→ Instructions to follow
Output exactly what appears from the line containing "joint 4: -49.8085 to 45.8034" to the end of the data below, and nothing more.

-*-*-

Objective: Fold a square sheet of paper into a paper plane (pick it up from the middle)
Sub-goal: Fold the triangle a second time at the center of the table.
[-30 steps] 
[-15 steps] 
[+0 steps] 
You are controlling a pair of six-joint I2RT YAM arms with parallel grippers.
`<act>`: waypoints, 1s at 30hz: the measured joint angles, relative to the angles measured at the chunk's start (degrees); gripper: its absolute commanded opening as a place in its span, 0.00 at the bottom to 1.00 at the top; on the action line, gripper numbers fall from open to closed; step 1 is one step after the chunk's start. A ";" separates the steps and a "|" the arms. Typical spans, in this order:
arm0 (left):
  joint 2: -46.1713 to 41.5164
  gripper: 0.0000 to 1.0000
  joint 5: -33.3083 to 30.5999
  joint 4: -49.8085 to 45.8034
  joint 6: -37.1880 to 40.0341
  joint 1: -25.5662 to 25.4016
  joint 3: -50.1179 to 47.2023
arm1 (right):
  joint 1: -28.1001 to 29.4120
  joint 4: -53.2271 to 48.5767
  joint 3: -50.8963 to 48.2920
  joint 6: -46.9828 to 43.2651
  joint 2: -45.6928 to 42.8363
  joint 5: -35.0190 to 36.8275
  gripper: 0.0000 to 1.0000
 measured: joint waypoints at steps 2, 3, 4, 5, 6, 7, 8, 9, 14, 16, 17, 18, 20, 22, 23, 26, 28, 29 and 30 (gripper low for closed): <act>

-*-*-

→ Exercise solution
  joint 4: -49.8085 to 45.8034
  joint 6: -37.1880 to 40.0341
  joint 1: -25.5662 to 25.4016
  joint 3: -50.1179 to 47.2023
arm1 (right):
  joint 1: -28.1001 to 29.4120
  joint 4: -53.2271 to 48.5767
  joint 3: -50.8963 to 48.2920
  joint 6: -46.9828 to 43.2651
  joint 2: -45.6928 to 42.8363
  joint 5: -35.0190 to 36.8275
  gripper: 0.0000 to 1.0000
 measured: joint waypoints at steps 2, 3, 4, 5, 6, 7, 8, 9, 14, 16, 17, 18, 20, 22, 23, 26, 28, 29 and 30 (gripper low for closed): <act>

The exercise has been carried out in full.